**Directions for this task:** Return the data below exactly as given, except for the images.

**Data to process:**

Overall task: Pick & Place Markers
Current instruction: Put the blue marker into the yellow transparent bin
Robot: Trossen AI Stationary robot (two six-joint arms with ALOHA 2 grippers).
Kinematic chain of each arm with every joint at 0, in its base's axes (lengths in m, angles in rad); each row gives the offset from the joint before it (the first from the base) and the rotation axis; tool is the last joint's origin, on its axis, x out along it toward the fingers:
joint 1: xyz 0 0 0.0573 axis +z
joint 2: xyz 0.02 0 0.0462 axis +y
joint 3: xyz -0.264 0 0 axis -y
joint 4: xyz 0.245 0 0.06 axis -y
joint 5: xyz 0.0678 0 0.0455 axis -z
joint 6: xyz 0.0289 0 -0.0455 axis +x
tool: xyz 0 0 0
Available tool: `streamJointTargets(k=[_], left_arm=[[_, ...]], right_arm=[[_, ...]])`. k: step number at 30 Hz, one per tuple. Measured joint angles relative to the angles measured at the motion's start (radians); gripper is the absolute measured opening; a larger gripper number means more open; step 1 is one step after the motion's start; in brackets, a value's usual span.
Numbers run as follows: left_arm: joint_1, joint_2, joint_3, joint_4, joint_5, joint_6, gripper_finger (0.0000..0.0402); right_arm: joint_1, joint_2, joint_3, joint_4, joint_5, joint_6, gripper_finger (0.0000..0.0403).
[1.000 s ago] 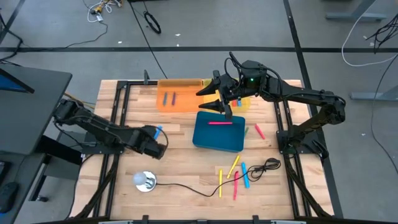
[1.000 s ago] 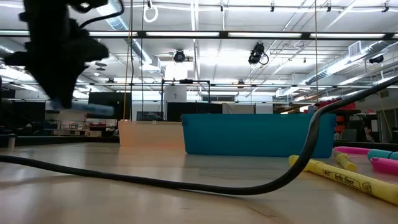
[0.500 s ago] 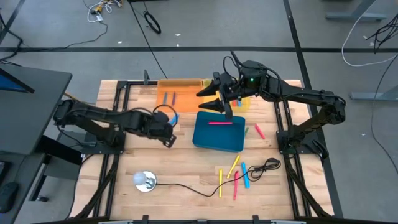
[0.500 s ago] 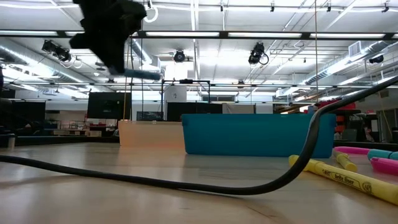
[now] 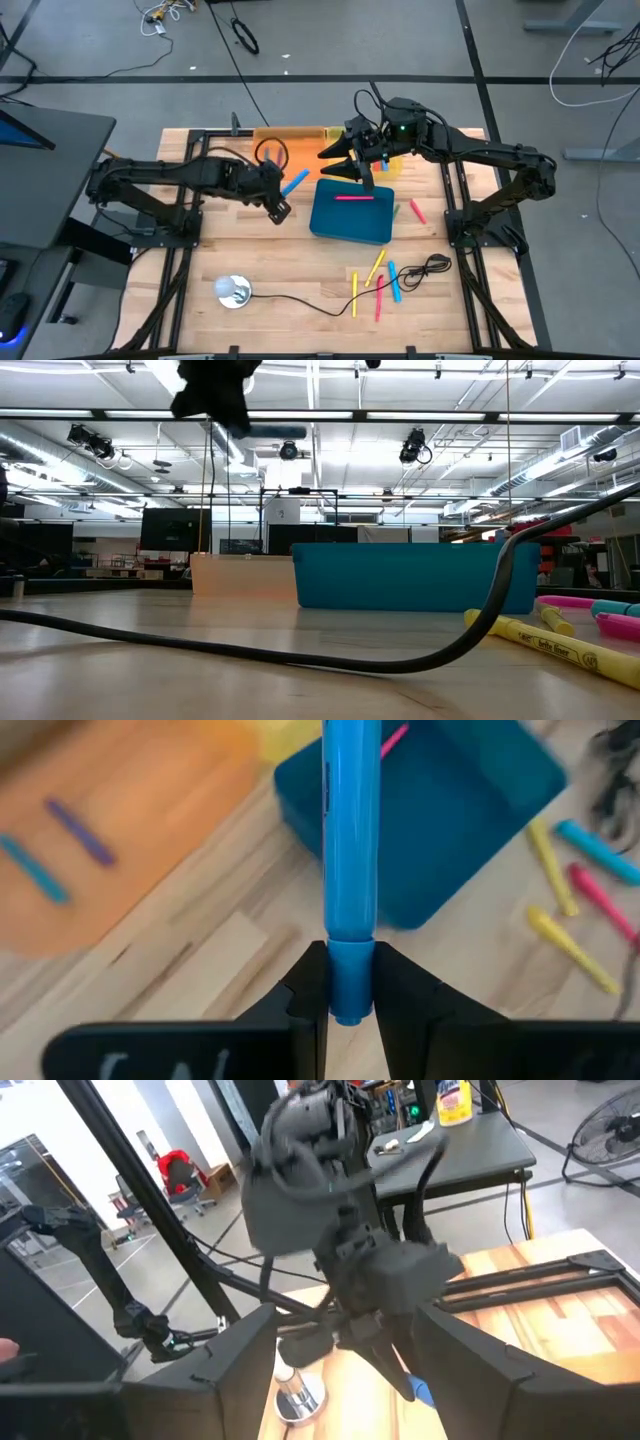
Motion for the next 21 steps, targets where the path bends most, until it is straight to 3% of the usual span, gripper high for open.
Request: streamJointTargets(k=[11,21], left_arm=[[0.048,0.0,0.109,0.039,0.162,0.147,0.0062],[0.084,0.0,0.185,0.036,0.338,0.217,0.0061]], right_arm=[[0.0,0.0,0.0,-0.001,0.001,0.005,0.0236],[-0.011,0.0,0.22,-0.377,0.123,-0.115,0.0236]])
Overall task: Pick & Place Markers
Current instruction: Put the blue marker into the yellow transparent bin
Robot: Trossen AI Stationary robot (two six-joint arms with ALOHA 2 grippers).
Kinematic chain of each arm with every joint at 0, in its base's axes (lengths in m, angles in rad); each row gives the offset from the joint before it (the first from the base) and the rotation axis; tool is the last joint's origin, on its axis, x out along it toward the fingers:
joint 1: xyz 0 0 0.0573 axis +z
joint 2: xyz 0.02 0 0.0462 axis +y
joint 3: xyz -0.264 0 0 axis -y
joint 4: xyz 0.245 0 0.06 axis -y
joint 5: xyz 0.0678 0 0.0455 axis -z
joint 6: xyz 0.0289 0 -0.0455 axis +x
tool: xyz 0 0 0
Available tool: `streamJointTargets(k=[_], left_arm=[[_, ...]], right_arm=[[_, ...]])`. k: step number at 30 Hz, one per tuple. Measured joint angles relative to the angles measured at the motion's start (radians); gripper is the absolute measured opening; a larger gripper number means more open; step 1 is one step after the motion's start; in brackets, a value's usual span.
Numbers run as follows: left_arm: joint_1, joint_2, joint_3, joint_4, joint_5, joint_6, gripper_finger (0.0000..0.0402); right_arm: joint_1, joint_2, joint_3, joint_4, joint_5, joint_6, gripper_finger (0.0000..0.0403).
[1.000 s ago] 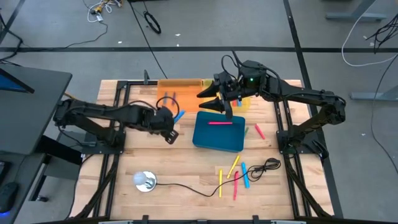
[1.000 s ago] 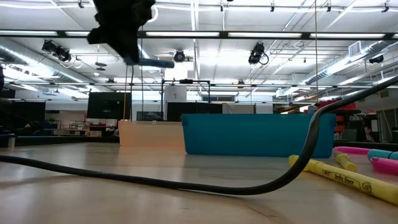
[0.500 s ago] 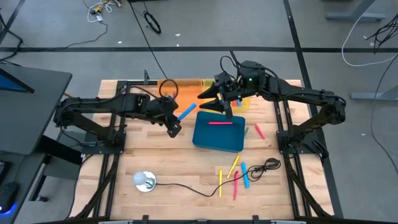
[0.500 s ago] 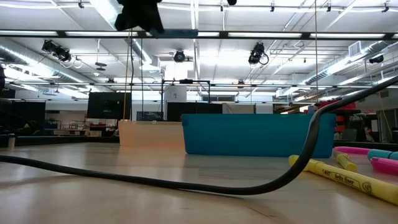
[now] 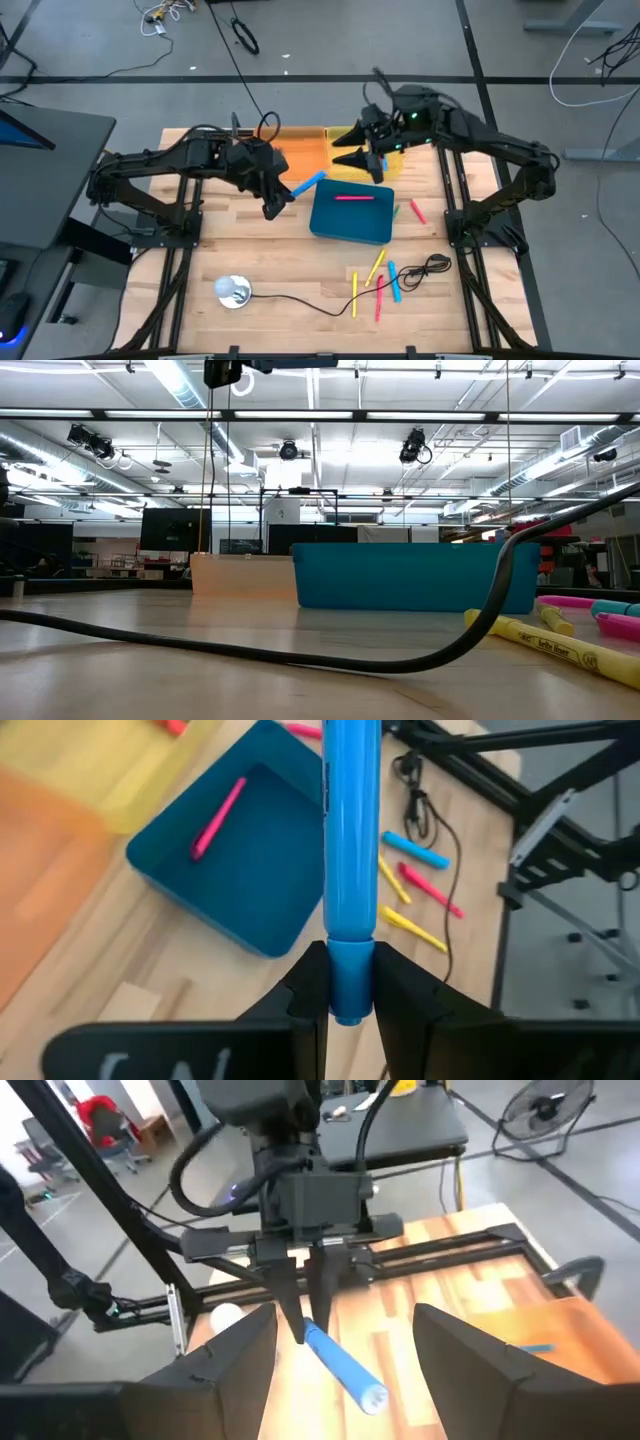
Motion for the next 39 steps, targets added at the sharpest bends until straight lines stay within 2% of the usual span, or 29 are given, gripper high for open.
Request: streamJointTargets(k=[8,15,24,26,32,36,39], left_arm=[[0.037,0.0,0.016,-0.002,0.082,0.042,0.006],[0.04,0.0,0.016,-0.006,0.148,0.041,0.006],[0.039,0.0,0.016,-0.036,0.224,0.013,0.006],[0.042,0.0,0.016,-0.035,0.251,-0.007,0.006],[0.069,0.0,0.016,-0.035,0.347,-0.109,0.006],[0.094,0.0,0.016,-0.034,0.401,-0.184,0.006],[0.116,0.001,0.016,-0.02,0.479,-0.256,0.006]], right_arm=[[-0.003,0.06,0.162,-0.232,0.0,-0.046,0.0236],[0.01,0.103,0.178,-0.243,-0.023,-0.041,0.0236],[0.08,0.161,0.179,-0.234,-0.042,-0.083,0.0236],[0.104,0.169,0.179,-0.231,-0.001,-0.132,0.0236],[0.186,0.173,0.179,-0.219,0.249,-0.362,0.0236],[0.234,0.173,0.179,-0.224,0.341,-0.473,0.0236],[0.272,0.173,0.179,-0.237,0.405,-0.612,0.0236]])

**Worked solution:**
Overall task: Pick & Place Markers
Current instruction: Put the blue marker into the yellow transparent bin
Robot: Trossen AI Stationary robot (two six-joint arms with ALOHA 2 grippers).
Kinematic chain of each arm with every joint at 0, in its base's axes (lengths in m, angles in rad); each row gives the offset from the joint before it (the first from the base) and the rotation axis; tool is the last joint's origin, on its axis, x out along it toward the fingers:
joint 1: xyz 0 0 0.0573 axis +z
joint 2: xyz 0.02 0 0.0462 axis +y
joint 3: xyz -0.264 0 0 axis -y
joint 4: xyz 0.245 0 0.06 axis -y
joint 5: xyz 0.0678 0 0.0455 axis -z
joint 6: xyz 0.0289 0 -0.0455 axis +x
tool: xyz 0 0 0
Available tool: `streamJointTargets(k=[_], left_arm=[[_, ...]], right_arm=[[_, ...]])`. k: step number at 30 Hz, one per tuple. Measured joint angles relative to the angles measured at the motion's start (radians); gripper is the absolute measured opening; a larger gripper number means more open; step 1 is one step after the motion's start; in brackets, a value's usual span.
Numbers run as follows: left_arm: joint_1, joint_2, joint_3, joint_4, joint_5, joint_6, gripper_finger (0.0000..0.0402); right_arm: joint_1, joint_2, joint_3, joint_4, joint_5, joint_6, gripper_finger (0.0000..0.0403).
[1.000 s ago] 
[1.000 s ago] 
[0.500 s ago] 
[0.500 s ago] 
[now] 
Motion for the next 21 steps, targets where the path bends most, until it is straight to 3% of the usual span, gripper high for open.
Request: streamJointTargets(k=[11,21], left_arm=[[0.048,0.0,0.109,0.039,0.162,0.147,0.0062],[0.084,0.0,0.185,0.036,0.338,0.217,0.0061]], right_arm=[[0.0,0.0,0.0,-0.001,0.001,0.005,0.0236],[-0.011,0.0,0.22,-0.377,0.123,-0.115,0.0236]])
Overall task: Pick & Place Markers
Current instruction: Put the blue marker into the yellow transparent bin
Robot: Trossen AI Stationary robot (two six-joint arms with ALOHA 2 grippers).
Kinematic chain of each arm with every joint at 0, in its base's axes (lengths in m, angles in rad); each row gives the offset from the joint before it (the first from the base) and the rotation axis; tool is the last joint's origin, on its axis, x out along it toward the fingers:
joint 1: xyz 0 0 0.0573 axis +z
joint 2: xyz 0.02 0 0.0462 axis +y
joint 3: xyz -0.264 0 0 axis -y
joint 4: xyz 0.245 0 0.06 axis -y
joint 5: xyz 0.0678 0 0.0455 axis -z
joint 6: xyz 0.0289 0 -0.0455 axis +x
tool: xyz 0 0 0
Available tool: `streamJointTargets(k=[_], left_arm=[[_, ...]], right_arm=[[_, ...]])`. k: step number at 30 Hz, one per tuple. Measured joint angles relative to the angles measured at the motion's start (radians); gripper is the absolute measured opening; a larger gripper number means more open; step 1 is one step after the motion's start; in brackets, a value's usual span.
Numbers run as follows: left_arm: joint_1, joint_2, joint_3, joint_4, joint_5, joint_6, gripper_finger (0.0000..0.0402); right_arm: joint_1, joint_2, joint_3, joint_4, joint_5, joint_6, gripper_finger (0.0000..0.0403).
[1.000 s ago] 
[1.000 s ago] 
[0.500 s ago] 
[0.500 s ago] 
[now] 
Motion for the next 39 steps, targets added at the sharpest bends until straight lines stay within 2% of the usual span, or 29 are given, gripper high for open.
Request: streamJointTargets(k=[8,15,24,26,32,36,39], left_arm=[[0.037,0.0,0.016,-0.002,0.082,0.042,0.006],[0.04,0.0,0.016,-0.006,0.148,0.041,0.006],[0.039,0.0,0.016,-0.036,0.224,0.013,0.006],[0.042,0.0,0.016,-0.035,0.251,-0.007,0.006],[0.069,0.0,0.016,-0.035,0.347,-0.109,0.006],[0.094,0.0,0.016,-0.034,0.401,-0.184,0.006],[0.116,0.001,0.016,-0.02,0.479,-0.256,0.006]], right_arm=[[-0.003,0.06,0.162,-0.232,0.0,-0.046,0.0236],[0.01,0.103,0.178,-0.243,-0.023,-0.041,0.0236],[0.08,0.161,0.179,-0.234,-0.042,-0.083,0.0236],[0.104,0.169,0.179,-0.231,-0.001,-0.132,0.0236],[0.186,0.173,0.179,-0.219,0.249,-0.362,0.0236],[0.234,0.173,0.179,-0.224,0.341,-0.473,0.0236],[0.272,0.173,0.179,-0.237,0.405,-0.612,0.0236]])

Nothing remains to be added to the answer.